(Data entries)
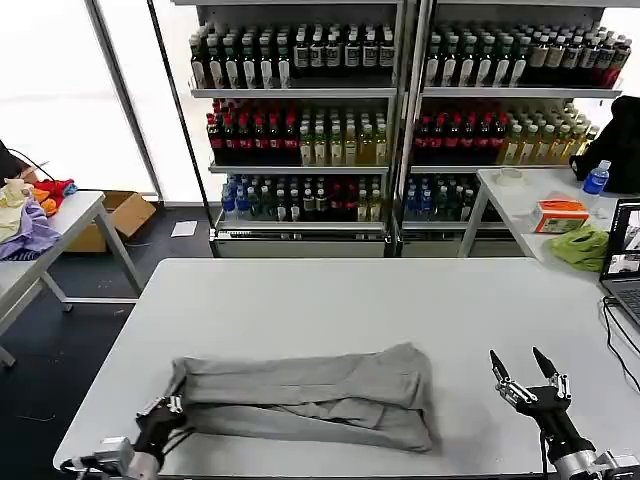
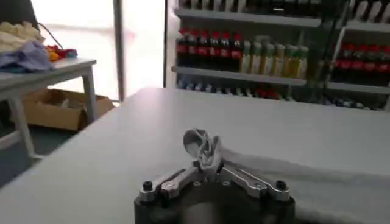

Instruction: Fold and organize the clothes.

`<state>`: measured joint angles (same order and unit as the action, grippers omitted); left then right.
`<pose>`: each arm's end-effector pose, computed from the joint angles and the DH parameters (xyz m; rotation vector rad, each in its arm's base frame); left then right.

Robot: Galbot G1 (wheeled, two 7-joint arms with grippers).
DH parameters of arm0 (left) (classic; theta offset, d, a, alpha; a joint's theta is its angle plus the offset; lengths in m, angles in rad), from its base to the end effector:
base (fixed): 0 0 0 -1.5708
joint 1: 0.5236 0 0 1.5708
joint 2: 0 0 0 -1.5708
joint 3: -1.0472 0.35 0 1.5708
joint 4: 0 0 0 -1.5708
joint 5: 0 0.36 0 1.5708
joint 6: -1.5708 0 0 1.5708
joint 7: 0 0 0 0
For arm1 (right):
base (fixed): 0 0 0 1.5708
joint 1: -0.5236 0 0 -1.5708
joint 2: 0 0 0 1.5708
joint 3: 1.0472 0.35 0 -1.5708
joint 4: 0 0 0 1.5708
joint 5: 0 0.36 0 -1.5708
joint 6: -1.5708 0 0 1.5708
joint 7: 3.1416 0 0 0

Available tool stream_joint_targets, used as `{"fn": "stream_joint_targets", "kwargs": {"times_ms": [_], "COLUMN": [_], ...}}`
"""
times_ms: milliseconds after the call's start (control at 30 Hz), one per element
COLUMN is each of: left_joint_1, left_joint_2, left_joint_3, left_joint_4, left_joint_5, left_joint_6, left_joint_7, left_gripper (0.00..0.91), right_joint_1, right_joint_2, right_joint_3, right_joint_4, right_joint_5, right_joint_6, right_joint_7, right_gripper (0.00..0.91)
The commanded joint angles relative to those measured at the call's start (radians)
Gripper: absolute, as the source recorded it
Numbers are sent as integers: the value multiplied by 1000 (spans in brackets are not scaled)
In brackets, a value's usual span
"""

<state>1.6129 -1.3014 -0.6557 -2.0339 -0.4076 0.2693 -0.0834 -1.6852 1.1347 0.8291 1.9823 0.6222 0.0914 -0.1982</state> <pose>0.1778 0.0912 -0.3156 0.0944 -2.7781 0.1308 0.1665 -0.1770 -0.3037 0.1649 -3.1018 -0.1474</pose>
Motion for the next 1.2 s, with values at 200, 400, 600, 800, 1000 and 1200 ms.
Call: {"fn": "stream_joint_targets", "kwargs": {"times_ms": [200,400,600,800,1000,1200], "left_joint_1": [-57,-57,1,-46,-167,-187], "left_joint_2": [221,240,197,295,336,324], "left_joint_3": [-402,-388,-155,112,330,475], "left_joint_4": [153,96,-144,-283,-291,-258], "left_joint_5": [-117,-131,-168,-325,-411,-410], "left_joint_6": [25,59,74,88,102,105], "left_joint_7": [34,-1,-55,-214,-297,-310], "left_gripper": [0,0,10,10,10,10], "right_joint_1": [15,10,6,-14,-24,-36], "right_joint_2": [-5,-2,4,11,17,22], "right_joint_3": [-18,-18,-21,-25,-4,24], "right_joint_4": [5,17,33,46,53,55], "right_joint_5": [5,6,8,5,3,5], "right_joint_6": [-1,1,1,3,-5,-6], "right_joint_7": [1,1,0,2,6,8], "right_gripper": [907,907,907,907,907,907]}}
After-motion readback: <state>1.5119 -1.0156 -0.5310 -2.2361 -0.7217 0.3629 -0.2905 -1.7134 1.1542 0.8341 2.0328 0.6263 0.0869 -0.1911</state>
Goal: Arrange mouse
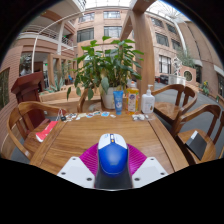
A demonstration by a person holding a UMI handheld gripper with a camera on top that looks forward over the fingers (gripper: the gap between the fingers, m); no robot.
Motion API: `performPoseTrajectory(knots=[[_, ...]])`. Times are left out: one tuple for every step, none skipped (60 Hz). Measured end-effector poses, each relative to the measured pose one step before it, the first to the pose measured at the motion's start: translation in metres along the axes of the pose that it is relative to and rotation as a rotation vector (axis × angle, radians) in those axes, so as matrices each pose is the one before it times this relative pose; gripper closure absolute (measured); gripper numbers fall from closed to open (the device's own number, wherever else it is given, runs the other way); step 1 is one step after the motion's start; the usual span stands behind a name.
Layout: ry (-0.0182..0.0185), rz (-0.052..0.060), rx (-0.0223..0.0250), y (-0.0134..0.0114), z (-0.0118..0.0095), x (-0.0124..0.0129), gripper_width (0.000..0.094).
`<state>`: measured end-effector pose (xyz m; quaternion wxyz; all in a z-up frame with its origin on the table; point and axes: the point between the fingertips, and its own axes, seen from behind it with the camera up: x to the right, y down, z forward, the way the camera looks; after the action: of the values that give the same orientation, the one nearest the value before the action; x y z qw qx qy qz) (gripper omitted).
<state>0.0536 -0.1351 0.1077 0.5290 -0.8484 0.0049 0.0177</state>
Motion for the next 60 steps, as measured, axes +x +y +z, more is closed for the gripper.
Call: performPoseTrajectory(knots=[[0.01269, -0.0011, -0.02748, 0.01155, 0.00306, 0.00479, 0.0577], [0.01229, -0.0040, -0.02678, 0.01168, 0.00278, 0.00474, 0.0577], [0.01157, -0.0038, -0.02444, 0.01087, 0.00283, 0.00440, 0.0573], [0.01020, 0.0011, -0.01902, 0.00971, 0.00259, 0.00413, 0.0572], [0.00827, 0.0046, -0.01448, 0.00861, 0.00251, 0.00355, 0.0572], [0.00617, 0.0048, -0.01249, 0.00848, 0.00250, 0.00307, 0.0557], [0.00459, 0.0030, -0.01482, 0.00858, 0.00157, 0.00354, 0.0551], [0.00578, -0.0007, -0.01305, 0.00997, 0.00692, 0.00331, 0.0541], [0.00220, 0.0027, -0.00692, 0.00702, 0.00023, 0.00262, 0.0536], [0.00256, 0.0036, -0.01168, 0.00469, 0.00120, 0.00134, 0.0523], [0.00140, 0.0056, -0.00887, 0.00441, 0.00076, 0.00117, 0.0513], [0.00037, 0.0061, -0.00980, 0.00428, 0.00093, 0.00075, 0.0503], [-0.00171, 0.0061, -0.00811, 0.00392, 0.00113, 0.00059, 0.0492], [-0.00348, 0.0051, -0.00907, 0.00344, 0.00120, -0.00027, 0.0486], [-0.00237, 0.0024, -0.01200, 0.00034, 0.00284, -0.00213, 0.0472], [-0.00489, 0.0043, -0.00624, 0.00688, -0.00042, 0.00031, 0.0461], [-0.00541, 0.0046, -0.00451, 0.00242, -0.00022, -0.00041, 0.0446], [-0.00246, -0.0004, 0.00968, -0.00098, -0.00051, 0.00030, 0.0434], [0.00004, -0.0028, 0.00765, -0.00101, -0.00090, 0.00052, 0.0421], [0.00144, -0.0036, 0.00172, 0.00019, -0.00118, 0.00061, 0.0410], [0.00304, -0.0029, -0.00074, 0.00033, -0.00152, 0.00101, 0.0396], [0.00339, -0.0010, -0.00909, -0.00350, -0.00133, -0.00106, 0.0369], [0.00142, 0.0003, 0.00239, 0.00109, -0.00243, 0.00111, 0.0329], [0.00035, 0.0015, 0.00175, 0.00017, -0.00310, 0.00020, 0.0279], [-0.00187, 0.0020, 0.00332, -0.00069, -0.00321, -0.00042, 0.0222], [-0.00491, 0.0013, 0.00564, -0.00141, -0.00354, -0.00120, 0.0160], [-0.00557, 0.0005, 0.00672, -0.00187, -0.00413, -0.00153, 0.0095], [-0.00356, 0.0007, 0.00742, -0.00219, -0.00449, -0.00058, 0.0066], [-0.00084, -0.0026, 0.00506, -0.00456, -0.00407, -0.00071, 0.0086], [0.00110, -0.0040, 0.00584, -0.00215, -0.00498, 0.00005, 0.0097], [0.00418, -0.0049, 0.00712, -0.00248, -0.00489, 0.00083, 0.0097], [0.00536, -0.0061, 0.00772, -0.00250, -0.00510, 0.00099, 0.0090], [0.00658, -0.0068, 0.00800, -0.00259, -0.00538, 0.00116, 0.0080], [0.00612, -0.0077, 0.00905, -0.00278, -0.00525, 0.00056, 0.0070], [0.00541, -0.0060, 0.00284, -0.00372, -0.00781, -0.00021, 0.0067], [0.00576, -0.0050, 0.00929, -0.00289, -0.00536, 0.00061, 0.0069], [0.00318, -0.0040, 0.00849, -0.00246, -0.00562, 0.00039, 0.0072], [0.00212, -0.0039, 0.00777, -0.00239, -0.00591, -0.00005, 0.0075], [0.00089, -0.0036, 0.00652, -0.00221, -0.00615, -0.00052, 0.0076], [0.00075, -0.0027, 0.00583, -0.00206, -0.00609, -0.00012, 0.0077], [0.00080, -0.0022, 0.00635, -0.00167, -0.00746, 0.00113, 0.0078], [0.00125, -0.0007, 0.00558, -0.00173, -0.00506, -0.00012, 0.0077], [0.00186, -0.0008, 0.00486, -0.00167, -0.00523, 0.00019, 0.0076], [0.00285, -0.0017, 0.00335, -0.00162, -0.00633, -0.00014, 0.0077], [0.00129, -0.0005, 0.00419, -0.00115, -0.00460, 0.00004, 0.0076], [0.00120, -0.0009, 0.00378, -0.00110, -0.00481, 0.00040, 0.0077], [0.00165, -0.0016, 0.00356, -0.00109, -0.00489, 0.00039, 0.0078], [0.00183, -0.0016, 0.00425, -0.00121, -0.00542, 0.00061, 0.0078], [0.00148, -0.0011, 0.00484, -0.00114, -0.00509, 0.00026, 0.0081], [0.00114, -0.0009, 0.00429, -0.00111, -0.00497, 0.00035, 0.0080], [0.00087, -0.0010, 0.00325, -0.00081, -0.00467, 0.00022, 0.0082], [0.00027, -0.0017, 0.00283, 0.00103, -0.00625, -0.00033, 0.0081], [0.00136, -0.0026, 0.00020, -0.00130, -0.00543, -0.00061, 0.0081], [0.00094, -0.0025, 0.00012, -0.00024, -0.00400, -0.00029, 0.0082], [0.00025, -0.0017, 0.00014, -0.00021, -0.00411, -0.00031, 0.0082], [0.00008, -0.0004, 0.00101, -0.00017, -0.00389, -0.00028, 0.0082], [-0.00032, 0.0003, 0.00159, -0.00019, -0.00379, -0.00010, 0.0082], [-0.00151, 0.0004, 0.00311, 0.00168, -0.00313, 0.00062, 0.0083], [-0.00105, 0.0001, 0.00023, -0.00009, -0.00342, 0.00002, 0.0083], [-0.00220, 0.0001, -0.00027, -0.00019, -0.00362, -0.00004, 0.0081]])
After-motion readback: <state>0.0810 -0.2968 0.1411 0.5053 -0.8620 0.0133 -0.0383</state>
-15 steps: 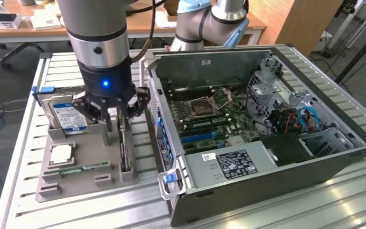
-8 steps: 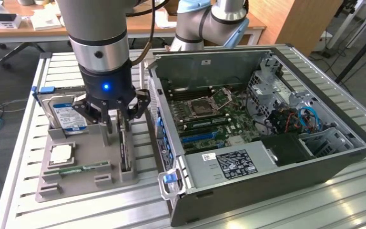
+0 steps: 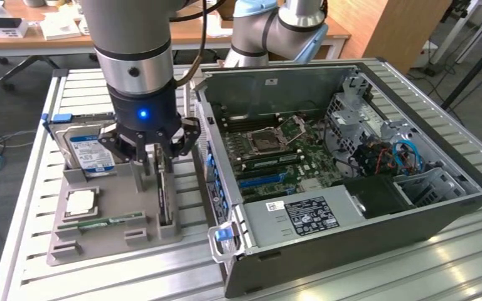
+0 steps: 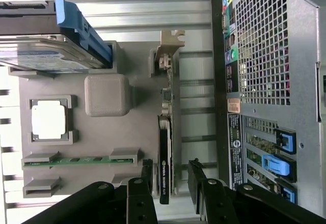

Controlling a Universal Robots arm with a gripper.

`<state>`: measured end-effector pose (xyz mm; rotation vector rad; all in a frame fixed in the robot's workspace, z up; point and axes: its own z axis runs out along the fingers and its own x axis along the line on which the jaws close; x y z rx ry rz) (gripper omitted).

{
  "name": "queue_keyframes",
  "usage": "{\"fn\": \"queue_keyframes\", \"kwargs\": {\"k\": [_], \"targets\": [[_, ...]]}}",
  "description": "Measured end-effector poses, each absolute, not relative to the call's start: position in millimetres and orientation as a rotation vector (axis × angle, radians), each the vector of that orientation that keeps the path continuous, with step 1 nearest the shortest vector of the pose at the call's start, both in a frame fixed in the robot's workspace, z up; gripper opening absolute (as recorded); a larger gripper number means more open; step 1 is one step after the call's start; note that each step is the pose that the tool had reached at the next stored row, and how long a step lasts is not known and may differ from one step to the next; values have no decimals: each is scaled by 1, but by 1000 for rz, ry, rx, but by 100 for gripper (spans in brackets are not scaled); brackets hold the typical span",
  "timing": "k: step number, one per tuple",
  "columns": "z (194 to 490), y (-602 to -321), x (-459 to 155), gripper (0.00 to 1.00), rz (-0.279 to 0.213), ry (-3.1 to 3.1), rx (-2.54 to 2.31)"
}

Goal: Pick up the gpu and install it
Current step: 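Pick up the gpu and move the gpu toward the slot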

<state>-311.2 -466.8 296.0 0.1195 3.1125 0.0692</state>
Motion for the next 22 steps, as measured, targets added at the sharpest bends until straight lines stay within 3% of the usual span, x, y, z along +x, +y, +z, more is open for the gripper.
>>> {"fn": "queue_keyframes", "kwargs": {"k": [22], "targets": [[270,-467,-311,41,69,3112,124]]}}
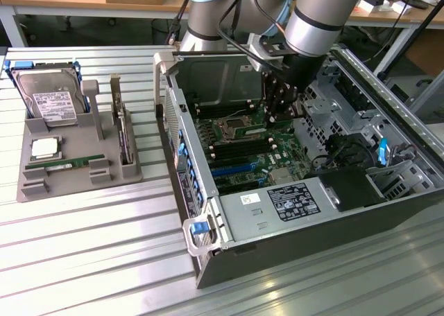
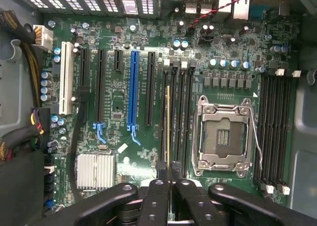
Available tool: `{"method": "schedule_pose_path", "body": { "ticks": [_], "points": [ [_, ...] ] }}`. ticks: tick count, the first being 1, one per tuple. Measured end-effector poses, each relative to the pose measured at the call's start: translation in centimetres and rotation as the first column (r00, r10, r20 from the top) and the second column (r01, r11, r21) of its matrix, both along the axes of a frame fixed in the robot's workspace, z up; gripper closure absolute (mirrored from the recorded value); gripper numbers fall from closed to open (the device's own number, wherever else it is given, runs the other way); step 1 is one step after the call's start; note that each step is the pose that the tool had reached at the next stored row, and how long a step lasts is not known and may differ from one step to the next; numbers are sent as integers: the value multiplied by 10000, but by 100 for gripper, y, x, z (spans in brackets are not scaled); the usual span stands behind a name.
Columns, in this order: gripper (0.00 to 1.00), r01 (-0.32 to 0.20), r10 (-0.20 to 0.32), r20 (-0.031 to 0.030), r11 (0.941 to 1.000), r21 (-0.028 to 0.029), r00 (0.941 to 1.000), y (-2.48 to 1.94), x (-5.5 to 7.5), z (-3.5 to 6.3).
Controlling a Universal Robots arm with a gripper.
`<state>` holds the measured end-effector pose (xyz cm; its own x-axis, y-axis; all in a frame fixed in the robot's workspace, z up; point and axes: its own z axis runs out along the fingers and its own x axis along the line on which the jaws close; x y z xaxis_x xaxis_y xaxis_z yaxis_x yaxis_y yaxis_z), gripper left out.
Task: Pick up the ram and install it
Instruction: 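Insert the ram into the slot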
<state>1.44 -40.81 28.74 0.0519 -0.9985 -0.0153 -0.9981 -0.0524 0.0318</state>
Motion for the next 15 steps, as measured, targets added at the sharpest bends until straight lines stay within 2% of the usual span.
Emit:
{"method": "schedule_pose_path", "body": {
  "ticks": [2,5,8,12,15],
  "points": [
    [88,34,-34,0,10000,0,10000,0,-12,-16],
    [88,389,-389,0,9992,-14,9992,0,-27,-55],
    [88,411,-411,0,9992,-13,9992,-8,-110,-86],
    [88,459,-459,2,9989,-50,9989,-9,-148,-199],
    [88,460,-460,2,9989,-52,9989,-9,-184,-251]
  ]
}}
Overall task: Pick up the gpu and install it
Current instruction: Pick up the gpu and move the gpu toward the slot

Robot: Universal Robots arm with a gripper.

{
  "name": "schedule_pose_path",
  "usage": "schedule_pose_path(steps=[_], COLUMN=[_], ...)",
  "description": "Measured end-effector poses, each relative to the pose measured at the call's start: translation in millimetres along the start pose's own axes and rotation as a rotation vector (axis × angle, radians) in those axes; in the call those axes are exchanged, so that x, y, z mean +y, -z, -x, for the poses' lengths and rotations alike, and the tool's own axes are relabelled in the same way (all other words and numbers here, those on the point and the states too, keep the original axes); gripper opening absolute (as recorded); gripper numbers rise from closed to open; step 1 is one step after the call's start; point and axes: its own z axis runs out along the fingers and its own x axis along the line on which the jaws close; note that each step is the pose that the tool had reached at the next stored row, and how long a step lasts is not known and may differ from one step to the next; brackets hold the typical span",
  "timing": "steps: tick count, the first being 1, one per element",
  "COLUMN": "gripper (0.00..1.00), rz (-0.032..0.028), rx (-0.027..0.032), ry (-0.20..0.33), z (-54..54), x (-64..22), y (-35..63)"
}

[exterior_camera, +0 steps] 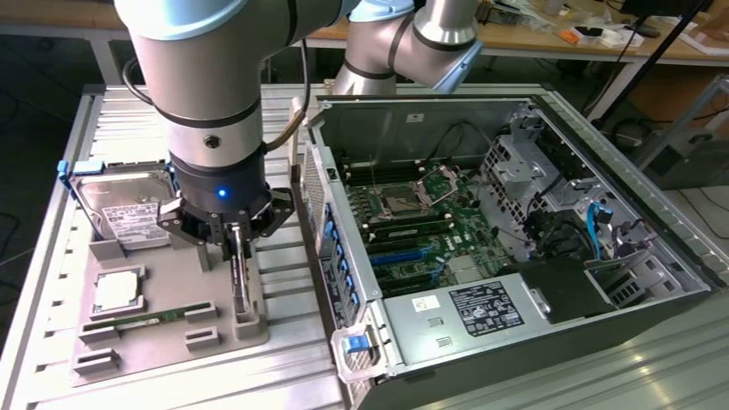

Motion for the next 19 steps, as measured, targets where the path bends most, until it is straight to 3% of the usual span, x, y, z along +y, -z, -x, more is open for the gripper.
schedule_pose_path(steps=[12, 19], gripper=[0.27, 0.27], rz=[-0.0002, -0.0001], rx=[0.0004, 0.0002], ry=[0.000, 0.000], z=[0.0, 0.2], x=[0.0, 0.4], y=[1.4, 9.4])
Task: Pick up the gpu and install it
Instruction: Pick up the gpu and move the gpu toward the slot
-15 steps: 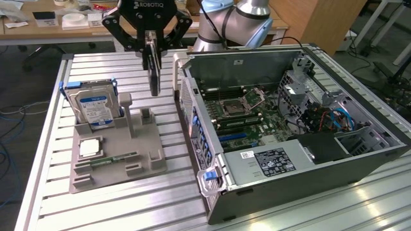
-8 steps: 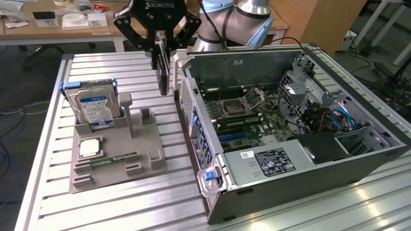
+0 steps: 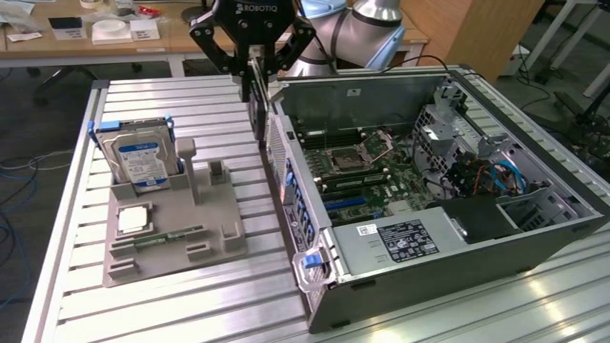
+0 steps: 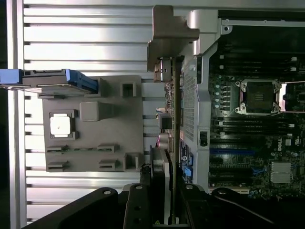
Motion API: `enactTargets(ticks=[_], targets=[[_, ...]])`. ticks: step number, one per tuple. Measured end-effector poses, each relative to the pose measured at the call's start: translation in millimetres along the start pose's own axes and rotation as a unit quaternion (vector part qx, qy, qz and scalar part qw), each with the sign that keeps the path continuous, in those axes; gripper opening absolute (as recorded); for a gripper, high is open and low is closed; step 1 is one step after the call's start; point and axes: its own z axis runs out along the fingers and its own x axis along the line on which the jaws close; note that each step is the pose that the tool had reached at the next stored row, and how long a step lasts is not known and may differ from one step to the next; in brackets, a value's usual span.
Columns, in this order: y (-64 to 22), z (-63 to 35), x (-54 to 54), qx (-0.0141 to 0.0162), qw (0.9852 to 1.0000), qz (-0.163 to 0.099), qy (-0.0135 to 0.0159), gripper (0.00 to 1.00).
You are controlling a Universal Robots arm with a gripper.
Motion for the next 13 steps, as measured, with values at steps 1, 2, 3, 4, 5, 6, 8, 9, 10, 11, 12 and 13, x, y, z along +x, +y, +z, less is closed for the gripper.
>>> enactTargets(ticks=[1,2,3,4,5,6,8,9,10,11,12,13], targets=[[0.0,0.0,-2.0,0.0,1.0,0.0,0.0,0.28],[0.0,0.0,-4.0,0.0,1.0,0.0,0.0,0.28],[0.0,0.0,-5.9,0.0,1.0,0.0,0.0,0.28],[0.1,0.0,-7.8,0.0,1.0,0.0,0.0,0.28],[0.1,-0.1,-9.6,0.0,1.0,0.0,0.0,0.28],[0.1,-0.1,-11.8,0.0,1.0,0.0,0.0,0.28],[0.1,-0.2,-16.5,0.0001,1.0,0.0,0.0001,0.28],[0.1,-0.2,-18.8,0.0001,1.0,0.0,0.0,0.28],[0.1,-0.1,-21.0,0.0,1.0,0.0,0.0,0.28],[0.1,-0.1,-23.1,0.0,1.0,0.0,0.0,0.28],[0.2,-0.2,-25.3,0.0,1.0,0.0,0.0,0.28],[0.2,-0.1,-27.4,0.0,1.0,0.0,0.0,0.28]])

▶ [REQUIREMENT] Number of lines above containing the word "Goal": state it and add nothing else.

▶ [RESPONSE] 2